The Truth About Crabs (AKA Pubic Lice)
What’s the first thing that comes to mind when you hear the word crabs? Maybe it’s Sebastian, the talking crab from the Little Mermaid – the best part of the movie as far as we’re concerned. Or maybe, and much more likely, your mind immediately goes to STDs. You’ve heard of crabs. We’ve all heard of crabs. But do you know what it is? How you get it? And how you know if you have it? If the answer is no, that’s where we come in.
At besafemeds, we believe that the only way to properly protect yourself from STIs is to have all the facts. That’s why we educate you on every type of STD – even the ones you really don’t want to think about – like crabs. The truth is, 3 million people in the U.S. contract crabs each year. Read below for answers to the questions we most commonly see about the crabs STD.
7 Common Questions About Crabs
Are Crabs an STD?
Yes. Crabs aka Pediculus pubis (pubic lice) are parasitic insects that feed on human blood. Pubic lice are most commonly found in pubic hair, hence the name. However, they can also be found in body hair that is particularly coarse, such as beards, armpit hair, chest hair, and eyebrows. Crabs should not be confused with head lice. Crabs typically will not be found on the head.
How Do You Get the STD Crabs?
Crabs is spread through sexual contact. And unfortunately, crabs is hard to protect against – even if you use condoms. This is because they thrive outside of the body, not inside of it. A common myth about crabs is that you can get it from a toilet seat. This is extremely rare and nearly impossible. It is also possible to contract crabs through contact with infested clothing, sheets, or towels.
What Do Crabs Look Like?
They actually look just like what you’re picturing! Tiny crabs– complete with six legs and all! They are tan or white-gray in color. Pubic lice has three different stages – nits, nymphs, and adults. When they are nits, they are eggs, and after 6-10 days, they hatch into nymphs. After 2-3 weeks, they become adults. The more blood they take in, the bigger they grow.
Can You See Crabs?
Typically, no. However, once they reach the adult stage and are fully grown, they can get up to 2 millimeters in size and may be seen without the use of a magnifying glass.
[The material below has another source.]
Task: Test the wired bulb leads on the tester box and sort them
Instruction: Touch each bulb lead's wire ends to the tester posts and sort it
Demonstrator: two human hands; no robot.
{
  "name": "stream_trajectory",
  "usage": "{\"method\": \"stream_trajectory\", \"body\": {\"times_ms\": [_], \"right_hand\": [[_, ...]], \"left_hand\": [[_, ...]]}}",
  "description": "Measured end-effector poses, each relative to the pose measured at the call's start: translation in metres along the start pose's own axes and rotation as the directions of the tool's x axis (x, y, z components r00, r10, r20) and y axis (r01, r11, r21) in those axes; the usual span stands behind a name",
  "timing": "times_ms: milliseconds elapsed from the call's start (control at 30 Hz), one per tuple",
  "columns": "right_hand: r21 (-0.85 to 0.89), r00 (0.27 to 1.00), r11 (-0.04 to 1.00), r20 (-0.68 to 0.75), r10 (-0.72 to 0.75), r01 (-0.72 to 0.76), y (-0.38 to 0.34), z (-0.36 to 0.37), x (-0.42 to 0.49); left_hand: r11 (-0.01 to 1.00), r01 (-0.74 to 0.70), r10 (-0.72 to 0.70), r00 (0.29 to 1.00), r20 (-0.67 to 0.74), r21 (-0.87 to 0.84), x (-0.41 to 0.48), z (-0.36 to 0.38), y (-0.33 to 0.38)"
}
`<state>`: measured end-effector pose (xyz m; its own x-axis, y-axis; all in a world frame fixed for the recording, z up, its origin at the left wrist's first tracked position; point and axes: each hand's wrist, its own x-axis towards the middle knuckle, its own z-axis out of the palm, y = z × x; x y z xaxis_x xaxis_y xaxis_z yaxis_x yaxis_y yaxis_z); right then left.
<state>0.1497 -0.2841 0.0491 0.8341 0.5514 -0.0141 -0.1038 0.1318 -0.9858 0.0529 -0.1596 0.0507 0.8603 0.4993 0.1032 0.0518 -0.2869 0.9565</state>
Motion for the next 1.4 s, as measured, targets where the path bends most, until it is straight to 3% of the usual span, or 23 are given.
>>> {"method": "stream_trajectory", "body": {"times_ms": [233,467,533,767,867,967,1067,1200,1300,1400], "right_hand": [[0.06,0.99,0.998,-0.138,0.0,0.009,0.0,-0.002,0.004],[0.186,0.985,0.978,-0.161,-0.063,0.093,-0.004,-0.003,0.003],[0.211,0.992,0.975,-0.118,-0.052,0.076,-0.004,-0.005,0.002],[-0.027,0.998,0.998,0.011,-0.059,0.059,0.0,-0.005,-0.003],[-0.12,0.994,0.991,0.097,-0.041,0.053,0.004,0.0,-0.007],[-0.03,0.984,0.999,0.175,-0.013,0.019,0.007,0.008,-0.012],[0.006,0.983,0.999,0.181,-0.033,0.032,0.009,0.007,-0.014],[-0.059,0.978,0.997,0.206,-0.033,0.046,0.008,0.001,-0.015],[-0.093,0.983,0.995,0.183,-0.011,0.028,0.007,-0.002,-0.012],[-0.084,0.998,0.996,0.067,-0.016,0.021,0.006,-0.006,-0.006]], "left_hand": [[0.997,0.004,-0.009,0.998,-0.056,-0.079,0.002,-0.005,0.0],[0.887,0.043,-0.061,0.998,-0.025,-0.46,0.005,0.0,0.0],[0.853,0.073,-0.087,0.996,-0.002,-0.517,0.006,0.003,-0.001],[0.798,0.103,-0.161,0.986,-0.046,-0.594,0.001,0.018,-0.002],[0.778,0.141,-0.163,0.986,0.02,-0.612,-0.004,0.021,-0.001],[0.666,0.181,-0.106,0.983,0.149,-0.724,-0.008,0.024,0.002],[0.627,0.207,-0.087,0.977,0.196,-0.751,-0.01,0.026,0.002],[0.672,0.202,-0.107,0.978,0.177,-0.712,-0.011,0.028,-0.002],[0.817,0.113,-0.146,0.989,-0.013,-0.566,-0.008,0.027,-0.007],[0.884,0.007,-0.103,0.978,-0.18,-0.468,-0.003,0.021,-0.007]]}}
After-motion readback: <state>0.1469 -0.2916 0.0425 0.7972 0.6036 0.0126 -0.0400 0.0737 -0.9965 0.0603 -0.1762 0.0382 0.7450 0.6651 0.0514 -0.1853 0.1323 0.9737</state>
Can You Get Crabs If You Have No Pubic Hair?
Yes, you can. Although crabs are typically found in pubic hair, they can also be found in other body hair (mentioned above).
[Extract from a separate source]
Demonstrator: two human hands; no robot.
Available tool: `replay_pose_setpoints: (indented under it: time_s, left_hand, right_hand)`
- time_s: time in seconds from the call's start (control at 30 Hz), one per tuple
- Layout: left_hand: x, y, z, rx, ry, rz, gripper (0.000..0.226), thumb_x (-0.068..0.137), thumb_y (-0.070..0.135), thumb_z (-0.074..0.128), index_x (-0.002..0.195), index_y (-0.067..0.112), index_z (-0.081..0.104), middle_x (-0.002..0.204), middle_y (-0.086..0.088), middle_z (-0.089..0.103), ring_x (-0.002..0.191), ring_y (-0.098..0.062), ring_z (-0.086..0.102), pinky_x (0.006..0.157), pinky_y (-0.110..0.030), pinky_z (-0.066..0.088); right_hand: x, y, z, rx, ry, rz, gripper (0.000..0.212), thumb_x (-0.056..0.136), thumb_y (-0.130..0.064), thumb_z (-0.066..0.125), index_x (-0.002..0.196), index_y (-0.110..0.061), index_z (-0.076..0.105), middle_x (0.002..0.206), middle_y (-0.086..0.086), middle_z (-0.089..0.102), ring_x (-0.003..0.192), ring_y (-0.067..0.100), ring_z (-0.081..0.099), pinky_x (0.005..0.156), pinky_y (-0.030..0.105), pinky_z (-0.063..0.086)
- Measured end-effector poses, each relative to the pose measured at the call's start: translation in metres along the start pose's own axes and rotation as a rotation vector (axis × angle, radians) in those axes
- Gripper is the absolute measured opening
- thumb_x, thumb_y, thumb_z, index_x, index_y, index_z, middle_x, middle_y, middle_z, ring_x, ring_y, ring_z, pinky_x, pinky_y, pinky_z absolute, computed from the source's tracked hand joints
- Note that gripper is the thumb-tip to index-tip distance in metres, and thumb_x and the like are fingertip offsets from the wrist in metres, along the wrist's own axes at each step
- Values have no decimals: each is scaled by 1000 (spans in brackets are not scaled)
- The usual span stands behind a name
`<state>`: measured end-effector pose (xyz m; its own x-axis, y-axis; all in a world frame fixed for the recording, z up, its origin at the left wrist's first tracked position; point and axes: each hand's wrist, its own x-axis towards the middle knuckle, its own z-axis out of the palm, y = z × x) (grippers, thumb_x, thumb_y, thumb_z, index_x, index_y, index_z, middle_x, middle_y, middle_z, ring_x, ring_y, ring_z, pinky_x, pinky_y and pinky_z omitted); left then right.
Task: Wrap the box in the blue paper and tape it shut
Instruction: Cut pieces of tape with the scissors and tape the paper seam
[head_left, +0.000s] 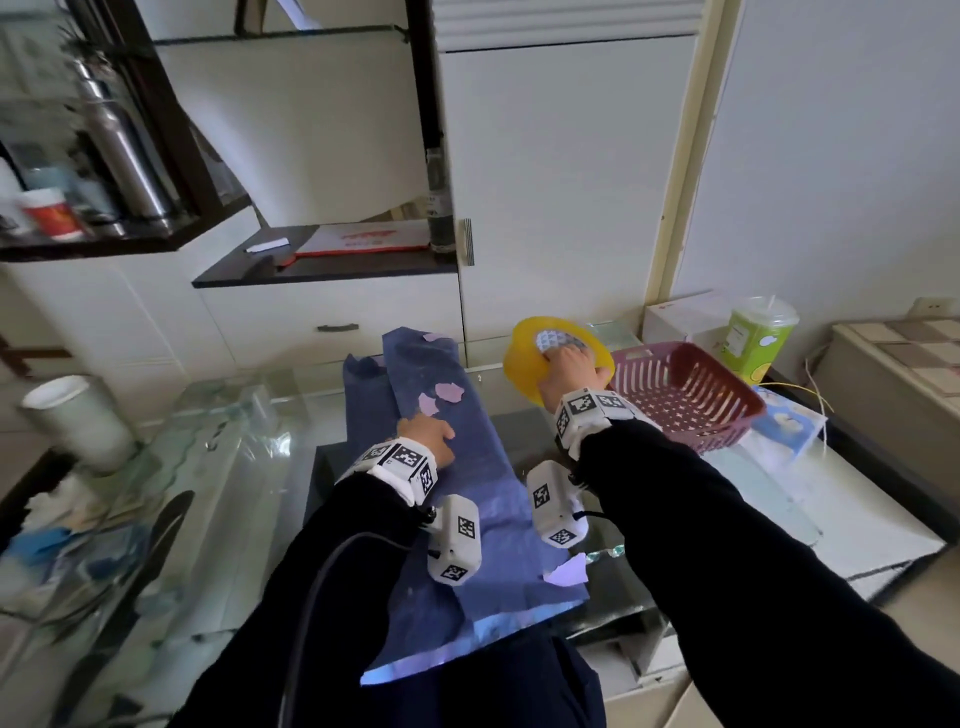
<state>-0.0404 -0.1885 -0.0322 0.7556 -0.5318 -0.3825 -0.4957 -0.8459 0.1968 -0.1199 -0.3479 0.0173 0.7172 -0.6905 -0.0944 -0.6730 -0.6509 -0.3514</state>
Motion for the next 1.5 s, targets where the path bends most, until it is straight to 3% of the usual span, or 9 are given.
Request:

How Do You Know If You Have Crabs?
Symptoms of crabs typically begin around 5 days after infection. Symptoms related to crabs include:
- Itching around your genital area
- Skin irritation
- Little oval shaped eggs that may be seen at the very base of the hair
- Blue spots on your skin. These are marks from bites
How Do You Treat Crabs?
The following instructions are from the Centers for Disease Control and Prevention (CDC):
- Wash the area that is infested and towel dry.
- Purchase an over-the-counter lice-killing lotion or mousse, or pick up a prescription lotion prescribed to you by your doctor.
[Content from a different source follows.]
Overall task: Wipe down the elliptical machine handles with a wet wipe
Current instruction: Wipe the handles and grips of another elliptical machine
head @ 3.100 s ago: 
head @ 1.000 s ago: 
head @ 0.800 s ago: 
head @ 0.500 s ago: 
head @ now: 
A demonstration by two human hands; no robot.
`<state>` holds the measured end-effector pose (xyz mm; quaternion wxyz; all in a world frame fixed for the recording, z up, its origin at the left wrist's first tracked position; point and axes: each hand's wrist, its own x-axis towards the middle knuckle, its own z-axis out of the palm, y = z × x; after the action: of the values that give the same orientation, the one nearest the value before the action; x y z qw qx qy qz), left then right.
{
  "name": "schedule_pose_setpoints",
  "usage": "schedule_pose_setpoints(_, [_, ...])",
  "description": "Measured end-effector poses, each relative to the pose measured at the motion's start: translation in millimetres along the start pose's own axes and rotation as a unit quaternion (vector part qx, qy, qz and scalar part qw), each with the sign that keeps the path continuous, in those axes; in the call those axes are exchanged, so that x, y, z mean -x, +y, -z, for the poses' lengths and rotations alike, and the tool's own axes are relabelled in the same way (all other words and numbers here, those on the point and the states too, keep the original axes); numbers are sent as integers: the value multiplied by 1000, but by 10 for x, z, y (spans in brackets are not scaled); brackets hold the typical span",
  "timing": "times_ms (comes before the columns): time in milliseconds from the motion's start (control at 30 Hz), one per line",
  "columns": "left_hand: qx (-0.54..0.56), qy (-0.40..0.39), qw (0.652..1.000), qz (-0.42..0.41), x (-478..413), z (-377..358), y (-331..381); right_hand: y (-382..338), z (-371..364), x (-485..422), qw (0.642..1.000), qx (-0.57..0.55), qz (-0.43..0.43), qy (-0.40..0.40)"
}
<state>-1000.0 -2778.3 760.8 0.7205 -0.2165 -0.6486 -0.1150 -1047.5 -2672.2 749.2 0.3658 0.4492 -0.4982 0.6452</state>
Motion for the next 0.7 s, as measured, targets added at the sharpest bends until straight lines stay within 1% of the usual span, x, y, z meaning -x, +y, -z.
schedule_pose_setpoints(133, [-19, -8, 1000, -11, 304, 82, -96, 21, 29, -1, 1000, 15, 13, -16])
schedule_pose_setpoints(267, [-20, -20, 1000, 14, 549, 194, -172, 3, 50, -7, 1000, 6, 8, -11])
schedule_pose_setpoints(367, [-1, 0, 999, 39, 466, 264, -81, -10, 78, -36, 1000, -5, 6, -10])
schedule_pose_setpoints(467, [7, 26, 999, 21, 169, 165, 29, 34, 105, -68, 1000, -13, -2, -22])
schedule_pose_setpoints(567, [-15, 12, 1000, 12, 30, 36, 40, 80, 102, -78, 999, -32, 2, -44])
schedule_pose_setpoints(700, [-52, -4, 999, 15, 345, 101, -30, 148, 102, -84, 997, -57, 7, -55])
- Carefully follow the instructions and thoroughly saturate pubic hair and other infested areas with lice medication. After you wait the amount of time indicated on the box, remove the medication.
- You’ll most likely still find nits attached to your hair. You can remove them with your fingernails or a fine-toothed comb.
- To kill pubic lice that is still on your clothing, towels, or bedding, machine wash and dry them using hot water and a hot dryer cycle 2-3 days before treatment.
- Be sure to inform all partners you’ve had sex with within the last month that they are at risk for contracting crabs and should be treated.
- Avoid sexual contact of any kind until both you and your partner(s) are treated and infestation is completely gone.
- If you find living pubic lice after treatment, repeat the treatment process 9-10 days later.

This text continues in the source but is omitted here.